- What is being asked:
Only an exact copy of the lines beginning at the one that contains "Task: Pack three" and ending at the last line of the records below counts as the answer.

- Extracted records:

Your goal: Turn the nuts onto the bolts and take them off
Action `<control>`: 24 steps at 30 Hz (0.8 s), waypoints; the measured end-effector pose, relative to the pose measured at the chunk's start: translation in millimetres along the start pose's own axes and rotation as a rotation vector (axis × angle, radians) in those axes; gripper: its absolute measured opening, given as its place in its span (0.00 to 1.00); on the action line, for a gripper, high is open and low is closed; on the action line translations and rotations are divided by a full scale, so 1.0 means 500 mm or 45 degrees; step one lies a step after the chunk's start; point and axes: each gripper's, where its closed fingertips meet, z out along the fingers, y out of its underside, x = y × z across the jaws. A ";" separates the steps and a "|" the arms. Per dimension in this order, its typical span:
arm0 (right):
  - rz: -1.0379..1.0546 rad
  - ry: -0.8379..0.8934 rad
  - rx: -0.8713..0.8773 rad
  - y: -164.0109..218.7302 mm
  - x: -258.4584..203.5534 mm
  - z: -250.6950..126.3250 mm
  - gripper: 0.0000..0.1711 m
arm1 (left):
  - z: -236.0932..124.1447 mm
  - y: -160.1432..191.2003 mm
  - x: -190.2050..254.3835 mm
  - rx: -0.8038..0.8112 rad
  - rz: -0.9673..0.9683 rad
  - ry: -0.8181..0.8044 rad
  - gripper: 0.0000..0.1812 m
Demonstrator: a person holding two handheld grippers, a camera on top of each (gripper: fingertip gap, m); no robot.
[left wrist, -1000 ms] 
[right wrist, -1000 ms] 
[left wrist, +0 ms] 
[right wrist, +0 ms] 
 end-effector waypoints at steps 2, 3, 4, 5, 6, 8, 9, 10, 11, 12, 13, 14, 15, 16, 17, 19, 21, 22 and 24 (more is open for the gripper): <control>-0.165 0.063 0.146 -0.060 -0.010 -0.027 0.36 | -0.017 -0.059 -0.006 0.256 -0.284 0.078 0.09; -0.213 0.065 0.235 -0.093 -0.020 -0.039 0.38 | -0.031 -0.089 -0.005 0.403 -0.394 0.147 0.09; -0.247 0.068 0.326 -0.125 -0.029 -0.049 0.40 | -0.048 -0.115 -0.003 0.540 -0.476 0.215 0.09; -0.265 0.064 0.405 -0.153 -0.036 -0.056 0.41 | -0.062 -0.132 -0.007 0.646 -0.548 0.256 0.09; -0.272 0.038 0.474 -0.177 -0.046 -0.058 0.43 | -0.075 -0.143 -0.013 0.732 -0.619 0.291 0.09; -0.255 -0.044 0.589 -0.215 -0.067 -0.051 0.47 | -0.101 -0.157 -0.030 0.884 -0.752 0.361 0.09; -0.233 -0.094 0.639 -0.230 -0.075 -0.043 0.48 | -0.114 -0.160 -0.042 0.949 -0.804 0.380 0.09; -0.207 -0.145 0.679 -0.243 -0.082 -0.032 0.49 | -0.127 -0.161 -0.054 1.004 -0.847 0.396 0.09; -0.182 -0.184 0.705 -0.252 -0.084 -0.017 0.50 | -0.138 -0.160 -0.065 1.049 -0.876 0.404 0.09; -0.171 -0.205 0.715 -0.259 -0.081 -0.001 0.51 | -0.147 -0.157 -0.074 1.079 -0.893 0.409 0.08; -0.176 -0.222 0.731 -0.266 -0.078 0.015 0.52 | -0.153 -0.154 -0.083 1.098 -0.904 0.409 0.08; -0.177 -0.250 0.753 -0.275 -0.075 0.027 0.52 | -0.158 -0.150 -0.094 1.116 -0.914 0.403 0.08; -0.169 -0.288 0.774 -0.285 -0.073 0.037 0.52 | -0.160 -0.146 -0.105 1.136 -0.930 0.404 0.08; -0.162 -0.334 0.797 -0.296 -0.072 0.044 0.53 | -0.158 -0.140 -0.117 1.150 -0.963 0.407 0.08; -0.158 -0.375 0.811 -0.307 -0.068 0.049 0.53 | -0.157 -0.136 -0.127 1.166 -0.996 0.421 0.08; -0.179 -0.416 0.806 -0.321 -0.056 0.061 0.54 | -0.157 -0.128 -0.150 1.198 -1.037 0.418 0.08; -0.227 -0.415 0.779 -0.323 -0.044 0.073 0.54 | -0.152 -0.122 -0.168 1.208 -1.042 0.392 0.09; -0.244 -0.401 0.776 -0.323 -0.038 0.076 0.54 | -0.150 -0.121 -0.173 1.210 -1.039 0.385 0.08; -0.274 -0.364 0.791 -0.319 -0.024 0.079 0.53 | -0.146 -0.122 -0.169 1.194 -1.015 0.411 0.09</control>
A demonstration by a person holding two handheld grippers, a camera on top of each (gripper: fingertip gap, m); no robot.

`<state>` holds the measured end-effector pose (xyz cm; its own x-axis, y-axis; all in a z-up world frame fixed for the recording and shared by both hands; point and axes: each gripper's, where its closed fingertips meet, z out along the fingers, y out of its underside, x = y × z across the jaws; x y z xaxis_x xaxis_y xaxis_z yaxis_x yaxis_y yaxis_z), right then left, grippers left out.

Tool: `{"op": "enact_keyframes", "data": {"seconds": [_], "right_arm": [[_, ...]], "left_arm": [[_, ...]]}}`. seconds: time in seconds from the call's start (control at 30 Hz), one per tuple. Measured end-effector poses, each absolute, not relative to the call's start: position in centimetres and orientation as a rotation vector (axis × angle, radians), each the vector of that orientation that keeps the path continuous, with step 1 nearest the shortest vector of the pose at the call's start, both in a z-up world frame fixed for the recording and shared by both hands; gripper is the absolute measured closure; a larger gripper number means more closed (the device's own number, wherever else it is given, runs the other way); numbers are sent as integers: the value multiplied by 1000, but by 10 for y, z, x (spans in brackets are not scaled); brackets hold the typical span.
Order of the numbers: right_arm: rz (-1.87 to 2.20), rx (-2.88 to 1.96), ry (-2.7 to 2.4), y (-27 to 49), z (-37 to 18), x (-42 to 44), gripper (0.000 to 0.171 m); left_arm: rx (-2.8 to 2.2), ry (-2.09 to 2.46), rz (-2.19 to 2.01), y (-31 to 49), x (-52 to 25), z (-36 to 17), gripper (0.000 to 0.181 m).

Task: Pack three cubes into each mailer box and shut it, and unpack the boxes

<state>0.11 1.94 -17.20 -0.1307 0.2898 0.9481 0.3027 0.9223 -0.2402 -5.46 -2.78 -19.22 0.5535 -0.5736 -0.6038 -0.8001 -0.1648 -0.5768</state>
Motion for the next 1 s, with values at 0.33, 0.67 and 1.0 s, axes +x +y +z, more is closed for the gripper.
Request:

- Result of the exercise:
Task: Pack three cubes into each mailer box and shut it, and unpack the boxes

<state>0.11 1.94 -17.20 -0.1307 0.2898 0.9481 0.3027 0.9223 -0.2402 -5.46 -2.78 -19.22 0.5535 -0.5736 -0.6038 -0.8001 -0.1648 -0.5768</state>
Motion for the next 1 s, with values at 0.33, 0.67 and 1.0 s, axes +x +y +z, more is closed for the gripper.
Request:

What precedes this is the full answer.